Existe uma razão ainda mais profunda para buscar a distração, no entanto: encarar nossas grandes questões existenciais dá medo, muito medo. Você pode querer eliminar todas as distrações e concentrar-se. Mas e se, na hora em que a quietude e paz mental é finalmente alcançada, você percebe que a empresa que você fundou não é mais algo de que você queira fazer parte? Ou o app que você escreveu e do qual tem tanto orgulho está provavelmente tornando a vida dos outros um pouco pior? Ou que sua trajetória de carreira afastou você de seus valores mais profundos? A vida é curta e essas questões são dolorosamente urgentes. Não é de se admirar que preferimos nos afundar nas redes sociais ou alguma outra coisa igualmente alienante – quem optaria por mergulhar deliberadamente numa crise existencial?

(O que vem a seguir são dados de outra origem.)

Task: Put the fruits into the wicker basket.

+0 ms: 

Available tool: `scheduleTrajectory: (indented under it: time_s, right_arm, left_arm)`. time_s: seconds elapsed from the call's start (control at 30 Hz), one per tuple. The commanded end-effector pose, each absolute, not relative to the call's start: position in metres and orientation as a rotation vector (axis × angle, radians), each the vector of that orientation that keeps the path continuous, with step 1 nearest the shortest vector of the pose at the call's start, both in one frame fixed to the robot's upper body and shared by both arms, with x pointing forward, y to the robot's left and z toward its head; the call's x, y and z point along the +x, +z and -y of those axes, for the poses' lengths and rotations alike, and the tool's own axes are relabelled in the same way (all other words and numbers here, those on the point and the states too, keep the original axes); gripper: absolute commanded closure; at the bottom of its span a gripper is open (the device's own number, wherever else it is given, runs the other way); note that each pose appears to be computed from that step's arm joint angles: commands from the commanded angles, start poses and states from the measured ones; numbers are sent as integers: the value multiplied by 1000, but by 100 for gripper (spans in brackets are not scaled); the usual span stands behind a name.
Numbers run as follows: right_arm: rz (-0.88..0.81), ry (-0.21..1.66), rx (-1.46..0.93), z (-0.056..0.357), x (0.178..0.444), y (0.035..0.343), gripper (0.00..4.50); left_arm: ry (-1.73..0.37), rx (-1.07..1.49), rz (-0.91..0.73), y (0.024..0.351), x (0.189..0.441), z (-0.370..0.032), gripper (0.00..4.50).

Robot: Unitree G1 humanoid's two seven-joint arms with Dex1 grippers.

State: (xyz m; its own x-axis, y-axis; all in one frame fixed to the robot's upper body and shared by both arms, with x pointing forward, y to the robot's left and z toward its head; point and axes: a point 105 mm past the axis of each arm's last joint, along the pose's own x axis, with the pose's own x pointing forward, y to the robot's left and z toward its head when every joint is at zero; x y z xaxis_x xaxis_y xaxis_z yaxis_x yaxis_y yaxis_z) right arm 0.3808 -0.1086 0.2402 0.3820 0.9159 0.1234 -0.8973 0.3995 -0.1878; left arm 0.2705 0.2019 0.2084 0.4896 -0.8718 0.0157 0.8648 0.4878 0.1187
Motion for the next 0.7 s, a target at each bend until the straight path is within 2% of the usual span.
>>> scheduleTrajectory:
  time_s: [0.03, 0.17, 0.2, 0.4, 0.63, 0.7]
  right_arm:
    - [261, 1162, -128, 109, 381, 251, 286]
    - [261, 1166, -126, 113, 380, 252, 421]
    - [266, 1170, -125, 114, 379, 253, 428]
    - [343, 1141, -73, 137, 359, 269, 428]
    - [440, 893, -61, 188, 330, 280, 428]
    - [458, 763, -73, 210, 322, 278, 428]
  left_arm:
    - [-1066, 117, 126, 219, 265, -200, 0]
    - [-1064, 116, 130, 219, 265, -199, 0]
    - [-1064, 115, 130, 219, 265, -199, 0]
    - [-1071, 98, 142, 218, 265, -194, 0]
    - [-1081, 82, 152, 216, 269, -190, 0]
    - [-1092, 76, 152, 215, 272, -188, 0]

A boa notícia é que quando você enxerga a distração como ela é na realidade, estará mais bem equipado para combatê-la. Fones de ouvido e desligar os avisos de novas mensagens na caixa de entrada ajudam bastante. Mas é preciso detectar o movimento em seu interior no sentido da distração e, quando ele aparecer, não se culpe ou lute para esmagá-lo. Apenas tome ciência do que está acontecendo, respire fundo e espere que desapareça. Lembre-se também que não é preciso “estar motivado” para fazer um trabalho importante. Ao invés, imagine-se fazendo qualquer outra coisa e, ao mesmo tempo, faça o trabalho: abra seu laptop, faça aquela ligação, digite mais uma frase.

Acima de tudo, reserve tempo para pensar em você mesmo. É um meio comprovado de assegurar que você está lidando com as grandes questões de sua vida. Na medida em que esses problemas são arejados com regularidade, eles perdem cada vez mais seu caráter tóxico e que a urgência em distrair-se para fugir deles vai diminuindo também. Você pode chegar à conclusão que é tempo de dar uma virada em sua vida. Entretanto, se isso vai realmente acontecer ou não, você terá uma probabilidade bem menor de ser arrastado para fora do curso agora. É possível também que você descubra que as tentações e interrupções externas irão aborrecê-lo cada vez menos. A distração é uma produção interna, felizmente. Significa que não há necessidade de eliminar todos as perturbações externas (ou seja, aguardar o Apocalipse) antes de ser possível focar naquilo que realmente importa.